The state bar association announced Monday that the passing rate for February's exams was 55.9%, the highest spring pass rate since 1965. In February last year, the pass rate dropped significantly to 33.9%.

"I don't think anyone here is interested in going back and revisiting those who pass the bar, but what it tells me is that there are problems with the ratings," Umbberg said.

"How do you consider the huge difference between what happened in February between the pass rate of bars in February and what happened in history?" he asked.

Alex Chan, an attorney who chairs the State Bar Association’s Law Committee, said that despite the problems with the bar exam, the grading process remains strict and consistent with the previous administration. He attributed high pass scores to the California Supreme Court approval of the committee’s petition to reduce the original pass scores of the general lawyer examiner, down to 534 points or higher on papers, performance tests and multiple choice questions.

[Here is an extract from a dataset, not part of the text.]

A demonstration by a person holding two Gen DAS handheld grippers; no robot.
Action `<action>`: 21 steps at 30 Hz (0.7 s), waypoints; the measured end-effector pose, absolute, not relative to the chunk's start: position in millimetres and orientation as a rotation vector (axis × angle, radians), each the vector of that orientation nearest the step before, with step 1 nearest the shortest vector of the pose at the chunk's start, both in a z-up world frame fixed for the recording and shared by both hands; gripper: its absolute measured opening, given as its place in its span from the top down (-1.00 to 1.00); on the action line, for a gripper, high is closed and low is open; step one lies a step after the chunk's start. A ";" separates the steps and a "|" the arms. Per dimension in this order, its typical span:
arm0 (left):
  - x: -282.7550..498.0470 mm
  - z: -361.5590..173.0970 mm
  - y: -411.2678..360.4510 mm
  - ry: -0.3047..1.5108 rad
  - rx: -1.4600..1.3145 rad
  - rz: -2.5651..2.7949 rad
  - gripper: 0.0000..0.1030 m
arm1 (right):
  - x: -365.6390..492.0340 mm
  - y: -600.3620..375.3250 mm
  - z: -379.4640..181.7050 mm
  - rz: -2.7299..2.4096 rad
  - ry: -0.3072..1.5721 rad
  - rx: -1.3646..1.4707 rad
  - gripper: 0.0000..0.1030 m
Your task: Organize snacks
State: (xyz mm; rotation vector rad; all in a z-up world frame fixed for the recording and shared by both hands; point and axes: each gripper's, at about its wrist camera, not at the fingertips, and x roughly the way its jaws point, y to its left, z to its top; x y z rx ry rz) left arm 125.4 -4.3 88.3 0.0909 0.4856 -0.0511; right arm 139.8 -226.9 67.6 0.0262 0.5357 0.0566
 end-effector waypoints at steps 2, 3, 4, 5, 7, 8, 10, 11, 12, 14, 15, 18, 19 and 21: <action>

"The rating adjustments are not lenient in any way," Chan said. "They are designed to be fair and measure based on the circumstances and unprecedented technical failures."

Wilson also noted that the average original score of the tester in February 2025 in the written portion of the bar exam was higher than that of accomplices in 2024 or 2023. "This is without any psychological adjustment," she said. "So these 2025 testers performed better."

“So this bias is because they are smarter,” Umbberg said. “If the score has not decreased, what would it be?”

Donna S. Hershkowitz, the head of admissions at the State Bar Association, said that if the minimum original pass score is not lowered, the overall pass rate would be 46.9%, which is still higher than normal.

“I will be curious about what happened next year with the old format,” Umbberg said. “Anyway – assure those who passed away again – we won’t go back.”